Pilomotor seizures: symptomatic vs. idiopathic report of two cases and literature review

• Published in: Seizure (London, England) Vol. 11; no. 7; pp. 455 - 459
• Main Authors: Sa’adah, M.A., Shawabkeh, A., Sa’adah, L.M., Inshasi, J.
• Format: Journal Article
• Language: English
• Published: England Elsevier Ltd 01.10.2002
• Subjects: Adult; Carbamazepine - therapeutic use; Electroencephalography; Epilepsy - diagnosis; Epilepsy - drug therapy; Epilepsy - physiopathology; Female; Frontal Lobe - diagnostic imaging; Frontal Lobe - physiopathology; Humans; Male; piloerection; pilomotor epilepsy; pilomotor seizures; Severity of Illness Index; Skin Diseases - diagnosis; Temporal Lobe - physiopathology; Tomography, X-Ray Computed; pilomotor seizures; pilomotor epilepsy; piloerection
• ISSN: 1059-1311; 1532-2688
• DOI: 10.1053/seiz.2001.0645

We report pilomotor seizures in two patients who presented with piloerection or gooseflesh spreading in a pattern similar to the ‘Jacksonian march’. Gooseflesh was confined to the ipsilateral side in most of the episodes.
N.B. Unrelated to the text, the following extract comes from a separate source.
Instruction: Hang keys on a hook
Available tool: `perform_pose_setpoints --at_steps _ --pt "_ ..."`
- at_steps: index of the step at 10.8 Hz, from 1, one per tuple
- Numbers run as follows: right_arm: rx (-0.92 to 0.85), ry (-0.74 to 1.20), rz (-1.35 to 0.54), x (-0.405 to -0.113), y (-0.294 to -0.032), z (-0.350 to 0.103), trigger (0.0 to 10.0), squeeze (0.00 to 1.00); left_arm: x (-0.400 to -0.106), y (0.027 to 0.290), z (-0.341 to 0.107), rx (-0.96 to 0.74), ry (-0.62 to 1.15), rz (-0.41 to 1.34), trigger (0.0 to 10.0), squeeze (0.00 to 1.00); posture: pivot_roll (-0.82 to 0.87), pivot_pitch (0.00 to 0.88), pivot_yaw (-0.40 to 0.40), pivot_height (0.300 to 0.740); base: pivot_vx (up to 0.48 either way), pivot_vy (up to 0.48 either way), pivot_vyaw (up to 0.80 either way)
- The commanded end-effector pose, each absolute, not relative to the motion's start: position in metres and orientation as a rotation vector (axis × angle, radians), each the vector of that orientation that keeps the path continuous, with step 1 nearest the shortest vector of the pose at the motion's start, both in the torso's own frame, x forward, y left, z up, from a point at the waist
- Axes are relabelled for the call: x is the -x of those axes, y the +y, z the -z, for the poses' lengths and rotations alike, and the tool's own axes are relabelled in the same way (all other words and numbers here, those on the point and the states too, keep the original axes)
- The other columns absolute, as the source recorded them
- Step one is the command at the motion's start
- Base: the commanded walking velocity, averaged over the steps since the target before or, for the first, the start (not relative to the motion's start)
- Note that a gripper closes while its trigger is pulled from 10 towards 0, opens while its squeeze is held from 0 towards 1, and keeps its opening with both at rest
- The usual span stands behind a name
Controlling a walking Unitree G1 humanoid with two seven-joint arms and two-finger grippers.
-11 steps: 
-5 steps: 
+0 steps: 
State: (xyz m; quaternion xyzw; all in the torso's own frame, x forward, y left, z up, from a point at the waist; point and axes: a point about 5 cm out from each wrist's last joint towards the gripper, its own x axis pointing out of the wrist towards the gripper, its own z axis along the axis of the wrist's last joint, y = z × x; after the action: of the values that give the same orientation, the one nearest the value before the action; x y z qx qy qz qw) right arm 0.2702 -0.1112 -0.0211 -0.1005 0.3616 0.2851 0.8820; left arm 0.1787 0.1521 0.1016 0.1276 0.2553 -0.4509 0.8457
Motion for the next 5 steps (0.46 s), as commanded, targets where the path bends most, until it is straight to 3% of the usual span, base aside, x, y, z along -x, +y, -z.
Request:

Occasionally it spread to the contralateral side. It was also associated with other autonomic symptoms and complex partial features of temporal lobe origin. Simple partial status that progressed to complex partial status occurred in the second patient. Very rarely secondary generalization occurred. The cause was left sphenoid meningioma and temporal tip contusion in the first case. It was idiopathic in the second case, although a positive family history of complex partial seizures was obtained in this patient. Interictal electroencephalogram (EEG) showed left temporal focus in the first and bitemporal foci with right fronto-temporal dominance in the second. Parenteral phenytoin controlled the partial complex status in the second and carbamazepine controlled the episodes in both cases. To our knowledge all reported cases were symptomatic and our case of idiopathic aetiology is the first to be recorded. We endorse that pilomotor seizures are autonomic in nature and constitute a subtype of simple partial seizures. These autonomic simple partial seizures may progress to, or be a component of, complex partial seizures of temporal lobe origin. Based on their dominance in such a symptom complex and careful interpretation of the ictal history, it can be logically concluded that pilomotor seizures may be underestimated by both patients and physicians.